QUOTE(Yarrow @ Aug 20 2009, 08:23 PM)
This is not an attack on you woozle but I have to say that I can’t stand the whole “listen to yourself and do what feels right for you” replies
Not taken as an attack at all.
I absolutely don't mean 'do what feels right'. You don't DO anything. Doing comes from books. You don't need to
do anything. If you want belief you have to find it in yourself, you have to know what you believe and that comes from understanding what is around you, your place in things, how you fit and how everything else fits. You can't get that from doing anything, certainly not by waving the arms. The only thing to do maybe is perhaps as others have said read up on anything and everything, but that just falls down to education.

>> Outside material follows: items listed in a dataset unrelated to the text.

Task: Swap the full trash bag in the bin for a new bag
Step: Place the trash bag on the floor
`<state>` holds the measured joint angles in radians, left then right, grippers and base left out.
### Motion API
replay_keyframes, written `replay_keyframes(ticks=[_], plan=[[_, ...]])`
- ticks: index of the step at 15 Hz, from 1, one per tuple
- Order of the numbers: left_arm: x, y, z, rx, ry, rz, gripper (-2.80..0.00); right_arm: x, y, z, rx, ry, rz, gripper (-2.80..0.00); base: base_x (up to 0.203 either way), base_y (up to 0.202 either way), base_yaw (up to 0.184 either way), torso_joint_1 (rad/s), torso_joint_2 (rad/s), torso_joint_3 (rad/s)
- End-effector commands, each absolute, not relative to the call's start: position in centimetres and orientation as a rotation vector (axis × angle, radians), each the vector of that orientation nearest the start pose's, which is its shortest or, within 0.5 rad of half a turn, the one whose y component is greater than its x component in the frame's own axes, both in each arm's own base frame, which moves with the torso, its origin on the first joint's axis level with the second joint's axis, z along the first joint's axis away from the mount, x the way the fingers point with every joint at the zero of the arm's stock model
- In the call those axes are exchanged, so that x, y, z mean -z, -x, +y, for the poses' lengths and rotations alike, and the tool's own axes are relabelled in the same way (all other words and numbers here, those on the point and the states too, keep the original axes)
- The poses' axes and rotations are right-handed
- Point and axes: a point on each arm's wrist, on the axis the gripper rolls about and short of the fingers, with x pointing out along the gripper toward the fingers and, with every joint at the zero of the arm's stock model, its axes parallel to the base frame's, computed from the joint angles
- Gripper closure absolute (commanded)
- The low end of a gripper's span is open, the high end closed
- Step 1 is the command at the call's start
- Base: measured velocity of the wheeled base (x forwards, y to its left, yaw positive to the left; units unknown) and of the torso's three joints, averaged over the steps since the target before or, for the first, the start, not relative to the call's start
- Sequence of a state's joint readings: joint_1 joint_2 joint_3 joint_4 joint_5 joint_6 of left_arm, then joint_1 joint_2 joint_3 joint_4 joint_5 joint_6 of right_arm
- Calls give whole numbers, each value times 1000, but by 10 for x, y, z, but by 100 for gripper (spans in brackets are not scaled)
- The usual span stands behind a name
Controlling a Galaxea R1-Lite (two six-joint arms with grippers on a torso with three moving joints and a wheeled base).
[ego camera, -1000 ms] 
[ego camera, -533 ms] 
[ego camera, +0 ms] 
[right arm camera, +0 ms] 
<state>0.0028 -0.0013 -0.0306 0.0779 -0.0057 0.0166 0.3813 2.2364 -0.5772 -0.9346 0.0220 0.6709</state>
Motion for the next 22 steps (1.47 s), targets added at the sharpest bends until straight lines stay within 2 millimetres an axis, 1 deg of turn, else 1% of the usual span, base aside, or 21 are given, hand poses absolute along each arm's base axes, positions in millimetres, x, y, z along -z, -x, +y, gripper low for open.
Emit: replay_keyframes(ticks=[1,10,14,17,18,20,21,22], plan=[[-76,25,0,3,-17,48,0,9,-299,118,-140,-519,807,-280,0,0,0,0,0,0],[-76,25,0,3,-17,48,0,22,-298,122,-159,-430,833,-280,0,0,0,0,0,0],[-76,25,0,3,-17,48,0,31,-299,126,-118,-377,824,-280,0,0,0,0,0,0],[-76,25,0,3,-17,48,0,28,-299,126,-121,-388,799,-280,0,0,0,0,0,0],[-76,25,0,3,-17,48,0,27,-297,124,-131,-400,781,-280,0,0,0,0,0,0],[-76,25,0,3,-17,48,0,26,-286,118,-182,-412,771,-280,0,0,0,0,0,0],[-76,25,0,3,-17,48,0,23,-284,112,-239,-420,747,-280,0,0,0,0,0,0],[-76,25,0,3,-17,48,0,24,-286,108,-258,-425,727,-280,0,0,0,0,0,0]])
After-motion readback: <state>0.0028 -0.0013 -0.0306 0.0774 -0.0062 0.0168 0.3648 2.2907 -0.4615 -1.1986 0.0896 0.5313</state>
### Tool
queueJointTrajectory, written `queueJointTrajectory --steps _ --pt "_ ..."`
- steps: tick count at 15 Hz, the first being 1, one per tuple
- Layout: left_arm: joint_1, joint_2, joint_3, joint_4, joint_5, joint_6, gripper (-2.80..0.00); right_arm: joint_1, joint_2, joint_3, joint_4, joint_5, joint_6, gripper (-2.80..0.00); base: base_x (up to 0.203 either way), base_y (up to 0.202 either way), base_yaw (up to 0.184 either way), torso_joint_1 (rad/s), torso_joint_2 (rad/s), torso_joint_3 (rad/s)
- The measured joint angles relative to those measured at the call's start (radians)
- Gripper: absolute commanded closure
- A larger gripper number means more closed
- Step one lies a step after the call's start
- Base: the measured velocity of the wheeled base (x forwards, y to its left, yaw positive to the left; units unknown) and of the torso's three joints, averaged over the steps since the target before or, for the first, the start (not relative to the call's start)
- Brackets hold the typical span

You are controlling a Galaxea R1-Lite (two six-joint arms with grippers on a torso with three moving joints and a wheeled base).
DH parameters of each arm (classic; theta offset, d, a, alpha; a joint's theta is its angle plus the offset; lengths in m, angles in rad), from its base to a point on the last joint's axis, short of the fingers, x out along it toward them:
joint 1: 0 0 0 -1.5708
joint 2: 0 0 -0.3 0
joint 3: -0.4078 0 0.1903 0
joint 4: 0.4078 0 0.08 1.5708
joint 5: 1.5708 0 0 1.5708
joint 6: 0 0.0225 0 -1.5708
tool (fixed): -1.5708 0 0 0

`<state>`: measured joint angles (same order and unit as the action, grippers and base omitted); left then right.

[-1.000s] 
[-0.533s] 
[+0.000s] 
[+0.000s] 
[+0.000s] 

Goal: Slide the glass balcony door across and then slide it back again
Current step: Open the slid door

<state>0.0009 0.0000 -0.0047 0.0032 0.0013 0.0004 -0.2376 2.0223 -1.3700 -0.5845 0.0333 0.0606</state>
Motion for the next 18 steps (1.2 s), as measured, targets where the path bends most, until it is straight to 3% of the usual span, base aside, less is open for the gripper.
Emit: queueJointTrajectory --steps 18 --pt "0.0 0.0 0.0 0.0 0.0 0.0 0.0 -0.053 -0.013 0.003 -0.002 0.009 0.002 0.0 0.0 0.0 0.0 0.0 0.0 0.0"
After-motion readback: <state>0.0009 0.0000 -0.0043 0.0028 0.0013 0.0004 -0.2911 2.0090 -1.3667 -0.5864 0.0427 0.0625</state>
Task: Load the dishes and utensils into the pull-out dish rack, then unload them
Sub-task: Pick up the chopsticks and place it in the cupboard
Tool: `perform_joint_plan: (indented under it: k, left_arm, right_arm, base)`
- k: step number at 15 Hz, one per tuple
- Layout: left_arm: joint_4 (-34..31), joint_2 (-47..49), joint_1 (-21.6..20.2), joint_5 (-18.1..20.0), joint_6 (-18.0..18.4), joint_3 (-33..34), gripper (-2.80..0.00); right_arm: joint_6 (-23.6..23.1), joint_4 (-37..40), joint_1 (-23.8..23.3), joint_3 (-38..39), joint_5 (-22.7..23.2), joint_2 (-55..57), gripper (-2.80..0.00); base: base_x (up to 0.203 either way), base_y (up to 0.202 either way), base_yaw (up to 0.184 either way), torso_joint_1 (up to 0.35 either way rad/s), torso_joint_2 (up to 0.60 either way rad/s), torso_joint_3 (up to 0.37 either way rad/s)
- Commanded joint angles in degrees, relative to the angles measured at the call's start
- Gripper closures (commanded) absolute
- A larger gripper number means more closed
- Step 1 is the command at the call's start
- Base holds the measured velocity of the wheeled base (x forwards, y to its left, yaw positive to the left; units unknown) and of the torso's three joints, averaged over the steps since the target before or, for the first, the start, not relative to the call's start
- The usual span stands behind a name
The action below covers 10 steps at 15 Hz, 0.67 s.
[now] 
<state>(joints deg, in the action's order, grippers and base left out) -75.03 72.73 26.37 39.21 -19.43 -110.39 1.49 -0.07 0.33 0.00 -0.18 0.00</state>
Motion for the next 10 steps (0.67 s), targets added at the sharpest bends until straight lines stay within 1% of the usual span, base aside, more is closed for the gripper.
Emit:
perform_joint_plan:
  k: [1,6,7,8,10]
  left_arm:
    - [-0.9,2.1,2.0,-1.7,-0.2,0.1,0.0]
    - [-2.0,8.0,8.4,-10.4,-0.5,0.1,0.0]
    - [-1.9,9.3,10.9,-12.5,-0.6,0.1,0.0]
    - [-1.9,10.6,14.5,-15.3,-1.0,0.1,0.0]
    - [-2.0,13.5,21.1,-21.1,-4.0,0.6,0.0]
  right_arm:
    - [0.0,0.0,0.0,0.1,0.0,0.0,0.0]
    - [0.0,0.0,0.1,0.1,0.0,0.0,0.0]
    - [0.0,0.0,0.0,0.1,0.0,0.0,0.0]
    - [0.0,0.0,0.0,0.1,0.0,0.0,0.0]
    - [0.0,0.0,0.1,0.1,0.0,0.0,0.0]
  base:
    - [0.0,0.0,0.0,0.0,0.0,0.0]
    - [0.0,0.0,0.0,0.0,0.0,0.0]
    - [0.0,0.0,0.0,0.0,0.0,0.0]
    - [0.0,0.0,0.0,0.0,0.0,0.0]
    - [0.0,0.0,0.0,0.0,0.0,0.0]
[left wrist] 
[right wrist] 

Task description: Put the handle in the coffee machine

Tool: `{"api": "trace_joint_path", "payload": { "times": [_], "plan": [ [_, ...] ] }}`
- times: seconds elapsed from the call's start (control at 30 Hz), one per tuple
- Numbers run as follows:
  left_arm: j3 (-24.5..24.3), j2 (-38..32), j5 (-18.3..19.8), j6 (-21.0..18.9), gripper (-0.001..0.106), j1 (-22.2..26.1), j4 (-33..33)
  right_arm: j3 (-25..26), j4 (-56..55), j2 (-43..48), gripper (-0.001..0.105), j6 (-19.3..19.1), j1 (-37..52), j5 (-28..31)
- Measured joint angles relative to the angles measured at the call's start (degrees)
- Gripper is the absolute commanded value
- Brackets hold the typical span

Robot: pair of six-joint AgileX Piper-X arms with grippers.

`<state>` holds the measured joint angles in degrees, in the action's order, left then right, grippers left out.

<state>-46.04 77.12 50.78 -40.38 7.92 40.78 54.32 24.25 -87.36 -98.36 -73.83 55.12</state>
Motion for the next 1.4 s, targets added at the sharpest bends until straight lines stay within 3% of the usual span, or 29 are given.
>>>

Look around you, everything you see forms part of whole. THAT is what you have to find where you are in that whole, how it works, IMO and no book can tel you that. That comes from thinking, feeling, experiencing.
Unless of course you just
want a god of some sort, and a 'religion' to feel part of and some arm waving practices just to feel good about yourself and have something to believe in. Then by all means read rae beth or marion green. IMO
QUOTE(Yarrow @ Aug 20 2009, 08:23 PM)
but it helps to have an idea of what is out there.
This is a big problem imo, the 'what's out there' idea. What is out there is mostly without foundation, mostly fantasy. Out there is about
practices not about belief. If you want to learn about witchcraft great, read all the books available go to the witchy supermarket and get some trinkets, but you don't get
belief from a supermarket in the same way as you don't get it from a book. If you read a book and then decide that, say, Thor is the god for you, then that's just fantasy.
If you read up on Him because you like the idea/figure/personality as described in a book or books, you're interested in archeology and runes, like the whole norse idea, boats, sword and the like, look good in a thorshammer and so then ask said deity to pop in for tea, that, no offence to anyone intended, is pure bolix. That's inventing god and belief based on what others tell you and what you like. IF however, you 'get a god'

who perhaps acts a bit odd, tells you he is Thor and then you go and find out about him (though I still don't agree with doing that), at least the basic contact is possibly real.
The way I have been seeing this is that, if you you have an interest in egypt and egyptology you are more likely to start to believe in egyptian gods simpy because that's what you like. IMO you have to stay away from that sort of approach. That's just me though of course.
The hard part, or maybe the easy part if you're lucky, is finding the god, finding the belief. The easiest part is finding out about all the trappings.
I've lived for 30 years with a nameless goddess (am I alone in this? woozle wonders). What would change if I put a name to her? Nothing real. I'd just have other people's ideas on how she should appear, how she should behave and maybe, worst of all, how I should behave.
I'd find that everyone is an authority on my goddess and instead of experiencing her as she
is, I'd start to endow her with characteristics gleaned from the mental wankings of other people.
A question to provoke thought (not ire) , how come Thor or Ra, for example, if they exist as named gods, don't exist in Thailand too or Borneo or Kent? Could it not just be that these are invented names and consequently invented characteristics suited to the historical period and not relevant to the actual god at all but perpetuated in books?